* **SUPPLIED RECORDS**
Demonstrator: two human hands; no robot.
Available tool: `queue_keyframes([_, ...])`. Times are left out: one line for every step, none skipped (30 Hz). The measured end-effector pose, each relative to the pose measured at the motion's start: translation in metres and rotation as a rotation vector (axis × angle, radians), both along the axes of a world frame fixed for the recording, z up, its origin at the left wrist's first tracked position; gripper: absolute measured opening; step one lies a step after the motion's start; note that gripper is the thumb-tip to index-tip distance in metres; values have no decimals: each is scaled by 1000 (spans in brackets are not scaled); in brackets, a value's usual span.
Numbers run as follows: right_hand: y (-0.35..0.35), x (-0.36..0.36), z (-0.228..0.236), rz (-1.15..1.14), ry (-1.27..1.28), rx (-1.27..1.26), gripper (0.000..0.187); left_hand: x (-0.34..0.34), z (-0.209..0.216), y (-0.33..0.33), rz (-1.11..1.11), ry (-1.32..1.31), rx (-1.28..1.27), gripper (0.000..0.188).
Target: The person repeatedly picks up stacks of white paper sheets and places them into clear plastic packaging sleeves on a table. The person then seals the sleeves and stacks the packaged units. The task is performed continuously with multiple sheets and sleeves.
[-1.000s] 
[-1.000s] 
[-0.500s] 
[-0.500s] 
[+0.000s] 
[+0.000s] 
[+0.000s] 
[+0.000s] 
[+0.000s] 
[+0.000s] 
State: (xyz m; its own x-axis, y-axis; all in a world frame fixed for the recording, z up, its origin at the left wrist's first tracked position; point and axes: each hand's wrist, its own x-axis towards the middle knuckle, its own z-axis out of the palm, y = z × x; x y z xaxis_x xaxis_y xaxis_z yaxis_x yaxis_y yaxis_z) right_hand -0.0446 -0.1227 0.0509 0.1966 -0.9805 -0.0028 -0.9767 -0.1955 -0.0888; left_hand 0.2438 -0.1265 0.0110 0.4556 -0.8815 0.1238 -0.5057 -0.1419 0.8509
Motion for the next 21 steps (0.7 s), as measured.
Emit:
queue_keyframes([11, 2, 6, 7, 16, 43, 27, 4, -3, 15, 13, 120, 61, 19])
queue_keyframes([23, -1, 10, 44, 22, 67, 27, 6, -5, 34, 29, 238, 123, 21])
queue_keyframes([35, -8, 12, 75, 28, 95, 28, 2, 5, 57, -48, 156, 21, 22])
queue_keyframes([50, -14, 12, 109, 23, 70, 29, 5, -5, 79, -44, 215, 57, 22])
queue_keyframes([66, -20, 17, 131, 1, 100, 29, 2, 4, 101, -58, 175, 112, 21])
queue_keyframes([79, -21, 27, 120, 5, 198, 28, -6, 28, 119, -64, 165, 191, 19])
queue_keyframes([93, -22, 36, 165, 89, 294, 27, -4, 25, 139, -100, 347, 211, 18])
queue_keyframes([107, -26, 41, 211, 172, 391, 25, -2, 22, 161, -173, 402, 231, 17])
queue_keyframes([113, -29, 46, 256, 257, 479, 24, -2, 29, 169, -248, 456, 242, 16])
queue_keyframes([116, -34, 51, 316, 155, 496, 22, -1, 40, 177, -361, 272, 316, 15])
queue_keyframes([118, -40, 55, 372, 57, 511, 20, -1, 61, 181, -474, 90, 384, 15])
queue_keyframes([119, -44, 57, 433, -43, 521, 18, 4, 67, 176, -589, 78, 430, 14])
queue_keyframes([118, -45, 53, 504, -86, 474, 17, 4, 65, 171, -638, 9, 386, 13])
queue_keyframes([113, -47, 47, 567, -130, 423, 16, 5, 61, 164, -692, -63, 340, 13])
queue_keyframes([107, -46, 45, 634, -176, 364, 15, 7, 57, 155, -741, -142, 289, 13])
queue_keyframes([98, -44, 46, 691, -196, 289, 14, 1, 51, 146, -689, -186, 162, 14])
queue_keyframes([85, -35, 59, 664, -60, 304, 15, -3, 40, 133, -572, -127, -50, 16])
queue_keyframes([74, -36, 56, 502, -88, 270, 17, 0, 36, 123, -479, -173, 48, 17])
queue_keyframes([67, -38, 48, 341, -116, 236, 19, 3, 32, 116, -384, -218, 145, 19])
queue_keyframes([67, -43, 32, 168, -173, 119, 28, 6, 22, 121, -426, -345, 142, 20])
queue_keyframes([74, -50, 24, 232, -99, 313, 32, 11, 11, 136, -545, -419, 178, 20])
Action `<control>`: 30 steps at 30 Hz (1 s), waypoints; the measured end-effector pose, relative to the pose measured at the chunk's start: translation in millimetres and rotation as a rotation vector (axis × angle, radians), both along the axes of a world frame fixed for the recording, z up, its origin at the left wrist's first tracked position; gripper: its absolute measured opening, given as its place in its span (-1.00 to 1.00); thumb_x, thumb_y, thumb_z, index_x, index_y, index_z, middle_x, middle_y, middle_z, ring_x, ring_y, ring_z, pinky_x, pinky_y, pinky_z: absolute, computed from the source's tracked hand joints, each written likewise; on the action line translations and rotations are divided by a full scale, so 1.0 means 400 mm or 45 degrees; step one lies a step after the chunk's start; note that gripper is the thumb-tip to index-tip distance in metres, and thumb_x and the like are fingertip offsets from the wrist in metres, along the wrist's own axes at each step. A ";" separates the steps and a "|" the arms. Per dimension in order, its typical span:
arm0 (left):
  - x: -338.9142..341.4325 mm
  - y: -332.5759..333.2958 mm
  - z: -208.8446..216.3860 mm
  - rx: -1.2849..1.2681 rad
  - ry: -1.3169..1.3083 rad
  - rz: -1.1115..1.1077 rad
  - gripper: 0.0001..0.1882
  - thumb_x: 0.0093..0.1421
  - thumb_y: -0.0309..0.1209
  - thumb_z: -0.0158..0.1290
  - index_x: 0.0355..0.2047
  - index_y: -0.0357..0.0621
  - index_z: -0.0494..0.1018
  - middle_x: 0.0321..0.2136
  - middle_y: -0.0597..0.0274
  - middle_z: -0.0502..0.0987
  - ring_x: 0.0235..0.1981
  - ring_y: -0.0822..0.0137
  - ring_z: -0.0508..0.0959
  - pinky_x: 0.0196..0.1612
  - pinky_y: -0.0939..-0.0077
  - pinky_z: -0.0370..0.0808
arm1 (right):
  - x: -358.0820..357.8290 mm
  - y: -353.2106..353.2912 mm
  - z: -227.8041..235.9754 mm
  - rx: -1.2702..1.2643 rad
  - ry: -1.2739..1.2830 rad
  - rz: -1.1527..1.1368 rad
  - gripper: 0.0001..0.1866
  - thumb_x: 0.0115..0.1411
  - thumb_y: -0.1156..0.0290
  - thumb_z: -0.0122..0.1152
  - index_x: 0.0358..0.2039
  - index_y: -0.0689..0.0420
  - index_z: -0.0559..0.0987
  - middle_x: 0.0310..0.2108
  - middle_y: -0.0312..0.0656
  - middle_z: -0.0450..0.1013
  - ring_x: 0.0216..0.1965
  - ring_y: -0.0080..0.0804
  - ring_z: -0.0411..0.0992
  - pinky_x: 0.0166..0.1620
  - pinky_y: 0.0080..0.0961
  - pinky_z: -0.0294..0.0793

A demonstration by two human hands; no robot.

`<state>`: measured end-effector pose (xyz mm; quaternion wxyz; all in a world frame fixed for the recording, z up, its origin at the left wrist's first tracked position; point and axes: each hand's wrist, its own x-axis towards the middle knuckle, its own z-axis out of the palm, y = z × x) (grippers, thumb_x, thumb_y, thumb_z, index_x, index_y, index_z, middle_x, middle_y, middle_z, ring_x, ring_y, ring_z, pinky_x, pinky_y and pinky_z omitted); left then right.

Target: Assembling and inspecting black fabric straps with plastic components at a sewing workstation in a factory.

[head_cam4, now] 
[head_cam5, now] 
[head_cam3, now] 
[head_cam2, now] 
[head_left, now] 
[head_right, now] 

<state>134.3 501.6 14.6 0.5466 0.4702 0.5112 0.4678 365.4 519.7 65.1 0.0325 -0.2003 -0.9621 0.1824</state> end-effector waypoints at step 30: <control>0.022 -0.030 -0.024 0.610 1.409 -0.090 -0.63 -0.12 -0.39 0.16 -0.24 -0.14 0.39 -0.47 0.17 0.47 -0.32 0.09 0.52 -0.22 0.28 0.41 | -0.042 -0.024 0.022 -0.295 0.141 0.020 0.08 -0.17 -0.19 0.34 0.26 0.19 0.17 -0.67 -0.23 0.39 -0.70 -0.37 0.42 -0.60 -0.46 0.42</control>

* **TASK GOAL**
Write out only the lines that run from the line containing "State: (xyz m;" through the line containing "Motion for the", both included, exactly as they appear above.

* **SOLUTION**
State: (xyz m; its own x-axis, y-axis; all in a world frame fixed for the recording, z up, its origin at the left wrist's first tracked position; point and axes: each hand's wrist, its own x-axis towards the middle knuckle, its own z-axis out of the palm, y = z × x; x y z xaxis_x xaxis_y xaxis_z yaxis_x yaxis_y yaxis_z) right_hand -0.0446 -0.1227 0.0509 0.1966 -0.9805 -0.0028 -0.9767 -0.1955 -0.0888; left_hand 0.2438 -0.1265 0.0110 0.4556 -0.8815 0.1238 -0.5057 -0.1419 0.8509
Motion for the next 21 steps (0.7 s), as measured.

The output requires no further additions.